Prey-dependent mortality rate: a critical parameter in microbial models.

Protozoa are key components of a wide range of ecosystems, but ecological models that incorporate these microbes often suffer from poor parameterisation, specifically of top-level predator loss rates. We (1) suggest that top-level predator mortality is prey-dependent, (2) provide a novel approach to assess this response, and (3) illustrate the ecological relevance of these findings. Ciliates, Paramecium caudatum (prey) and Didinium nasutum (predator), were used to evaluate predator mortality at varying prey levels. To assess mortality, multiple (>100) predators were individually examined (in 2-ml wells), daily (for 3 days), between 0 and 120 preys ml(-1). Data were used to determine non-linear mortality and growth responses over a range of prey abundances. The responses, plus literature data were then used to parameterise a predator-prey model, based on the Rosenzweig-MacArthur structure. The model assessed the impact of variable and three levels of constant (high, average and low) mortality rates on P. caudatum-D. nasutum population dynamics.
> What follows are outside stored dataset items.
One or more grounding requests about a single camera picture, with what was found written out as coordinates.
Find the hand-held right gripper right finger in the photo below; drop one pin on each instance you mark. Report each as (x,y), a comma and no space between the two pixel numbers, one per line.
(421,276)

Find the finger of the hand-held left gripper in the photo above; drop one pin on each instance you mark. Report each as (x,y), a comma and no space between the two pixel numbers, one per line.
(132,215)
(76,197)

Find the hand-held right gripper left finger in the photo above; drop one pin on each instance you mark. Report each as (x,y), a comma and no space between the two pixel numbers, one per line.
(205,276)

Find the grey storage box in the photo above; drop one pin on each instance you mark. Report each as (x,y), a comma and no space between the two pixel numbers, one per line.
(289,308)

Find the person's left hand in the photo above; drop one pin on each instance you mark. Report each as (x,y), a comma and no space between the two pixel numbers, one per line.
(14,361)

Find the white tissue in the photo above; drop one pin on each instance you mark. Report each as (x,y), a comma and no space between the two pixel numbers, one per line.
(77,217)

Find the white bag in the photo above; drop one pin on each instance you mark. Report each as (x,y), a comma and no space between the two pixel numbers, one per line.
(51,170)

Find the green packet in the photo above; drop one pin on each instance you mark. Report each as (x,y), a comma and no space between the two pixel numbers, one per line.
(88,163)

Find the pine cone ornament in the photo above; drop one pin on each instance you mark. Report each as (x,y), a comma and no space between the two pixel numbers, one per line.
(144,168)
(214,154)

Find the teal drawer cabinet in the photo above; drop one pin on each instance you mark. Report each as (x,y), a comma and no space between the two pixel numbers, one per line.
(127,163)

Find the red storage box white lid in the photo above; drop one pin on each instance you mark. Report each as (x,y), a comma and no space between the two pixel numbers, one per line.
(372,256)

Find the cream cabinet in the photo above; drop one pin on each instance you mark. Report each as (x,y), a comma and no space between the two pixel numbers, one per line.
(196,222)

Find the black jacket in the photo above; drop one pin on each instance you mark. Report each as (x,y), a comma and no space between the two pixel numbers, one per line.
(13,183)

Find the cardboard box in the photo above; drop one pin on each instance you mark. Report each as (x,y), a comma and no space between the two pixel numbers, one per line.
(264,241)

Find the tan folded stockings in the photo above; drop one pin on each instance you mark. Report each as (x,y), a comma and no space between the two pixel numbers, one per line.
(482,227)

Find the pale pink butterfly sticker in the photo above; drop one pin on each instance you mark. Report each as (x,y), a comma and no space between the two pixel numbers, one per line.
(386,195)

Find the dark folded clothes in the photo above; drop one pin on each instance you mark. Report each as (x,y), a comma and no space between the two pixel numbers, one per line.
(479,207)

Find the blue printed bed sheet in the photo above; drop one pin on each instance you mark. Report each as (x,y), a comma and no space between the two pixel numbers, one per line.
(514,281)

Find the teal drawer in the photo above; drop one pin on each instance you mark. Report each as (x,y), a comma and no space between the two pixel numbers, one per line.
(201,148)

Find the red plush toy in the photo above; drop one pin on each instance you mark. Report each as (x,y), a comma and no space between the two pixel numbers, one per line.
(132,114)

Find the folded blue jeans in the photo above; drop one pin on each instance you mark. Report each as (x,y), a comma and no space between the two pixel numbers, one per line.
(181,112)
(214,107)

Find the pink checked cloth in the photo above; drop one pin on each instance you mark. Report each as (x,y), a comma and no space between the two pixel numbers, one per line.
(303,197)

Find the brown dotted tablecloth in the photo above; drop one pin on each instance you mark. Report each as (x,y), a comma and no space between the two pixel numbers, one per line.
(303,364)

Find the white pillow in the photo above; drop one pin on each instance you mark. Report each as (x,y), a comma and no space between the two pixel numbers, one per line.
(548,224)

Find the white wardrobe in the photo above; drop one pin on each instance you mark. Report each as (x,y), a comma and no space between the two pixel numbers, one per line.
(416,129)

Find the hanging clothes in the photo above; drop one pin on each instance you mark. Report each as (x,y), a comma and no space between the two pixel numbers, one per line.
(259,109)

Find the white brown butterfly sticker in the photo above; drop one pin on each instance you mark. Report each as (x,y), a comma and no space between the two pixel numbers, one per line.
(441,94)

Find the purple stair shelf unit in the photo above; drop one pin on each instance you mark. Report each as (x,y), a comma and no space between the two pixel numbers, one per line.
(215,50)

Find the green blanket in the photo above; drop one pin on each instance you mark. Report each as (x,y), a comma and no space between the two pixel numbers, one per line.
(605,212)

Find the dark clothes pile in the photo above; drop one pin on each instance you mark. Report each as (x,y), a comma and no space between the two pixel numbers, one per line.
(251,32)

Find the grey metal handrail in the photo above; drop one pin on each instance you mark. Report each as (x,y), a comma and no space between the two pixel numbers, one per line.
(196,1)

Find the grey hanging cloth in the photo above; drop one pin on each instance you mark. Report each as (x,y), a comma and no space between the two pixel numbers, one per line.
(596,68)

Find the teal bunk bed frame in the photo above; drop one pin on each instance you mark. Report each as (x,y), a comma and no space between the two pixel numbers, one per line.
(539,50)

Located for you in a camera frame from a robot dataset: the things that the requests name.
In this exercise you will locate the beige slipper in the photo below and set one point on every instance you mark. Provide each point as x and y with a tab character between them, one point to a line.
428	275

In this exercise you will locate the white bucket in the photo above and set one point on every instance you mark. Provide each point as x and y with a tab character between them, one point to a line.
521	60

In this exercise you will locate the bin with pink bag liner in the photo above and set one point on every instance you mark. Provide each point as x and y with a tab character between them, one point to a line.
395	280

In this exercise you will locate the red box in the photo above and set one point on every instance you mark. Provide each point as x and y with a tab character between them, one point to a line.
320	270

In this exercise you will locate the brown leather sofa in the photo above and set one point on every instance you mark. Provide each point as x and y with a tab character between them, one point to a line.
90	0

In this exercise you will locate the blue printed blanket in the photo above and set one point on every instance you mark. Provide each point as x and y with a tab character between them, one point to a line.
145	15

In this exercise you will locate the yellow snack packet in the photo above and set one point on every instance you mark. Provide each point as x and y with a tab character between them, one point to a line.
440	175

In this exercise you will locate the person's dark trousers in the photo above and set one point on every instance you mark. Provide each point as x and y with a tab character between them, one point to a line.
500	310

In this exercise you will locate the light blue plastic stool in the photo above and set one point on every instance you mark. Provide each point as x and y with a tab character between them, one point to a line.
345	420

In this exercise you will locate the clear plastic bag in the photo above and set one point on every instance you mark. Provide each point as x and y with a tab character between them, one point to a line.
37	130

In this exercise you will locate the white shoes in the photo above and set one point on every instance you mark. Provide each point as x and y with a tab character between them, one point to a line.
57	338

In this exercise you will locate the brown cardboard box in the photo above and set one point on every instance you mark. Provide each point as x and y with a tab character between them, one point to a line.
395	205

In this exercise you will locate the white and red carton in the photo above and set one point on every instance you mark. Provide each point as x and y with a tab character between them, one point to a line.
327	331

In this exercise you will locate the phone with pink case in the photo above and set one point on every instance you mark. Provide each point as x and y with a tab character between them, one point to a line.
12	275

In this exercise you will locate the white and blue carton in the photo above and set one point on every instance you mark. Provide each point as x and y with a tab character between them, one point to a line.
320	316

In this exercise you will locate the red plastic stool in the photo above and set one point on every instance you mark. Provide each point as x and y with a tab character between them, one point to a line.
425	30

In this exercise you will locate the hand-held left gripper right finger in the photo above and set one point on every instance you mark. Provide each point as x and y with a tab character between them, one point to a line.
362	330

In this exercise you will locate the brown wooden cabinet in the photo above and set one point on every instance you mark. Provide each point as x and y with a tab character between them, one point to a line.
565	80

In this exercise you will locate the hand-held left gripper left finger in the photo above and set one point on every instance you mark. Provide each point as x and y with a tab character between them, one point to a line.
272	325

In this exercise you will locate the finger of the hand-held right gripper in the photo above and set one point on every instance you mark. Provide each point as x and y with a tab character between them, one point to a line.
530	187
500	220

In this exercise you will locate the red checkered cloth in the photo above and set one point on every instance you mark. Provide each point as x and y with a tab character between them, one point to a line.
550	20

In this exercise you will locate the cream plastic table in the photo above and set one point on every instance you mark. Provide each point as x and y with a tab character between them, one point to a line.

Our method to determine variable mortality rate revealed a strong concave decline in mortality with increasing prey abundance. The model indicated: (1) high- and low-constant mortality rates yielded dynamics that deviate substantially from those obtained from a variable rate; (2) average mortality rate superficially produced dynamics similar to the variable rate, but there were differences in the period of predator-prey cycles, and the lowest abundance of prey and predators (by ~2 orders of magnitude). The differences between incorporating variable and constant mortality rate indicate that including a variable rate could substantially improve microbial-based ecological models.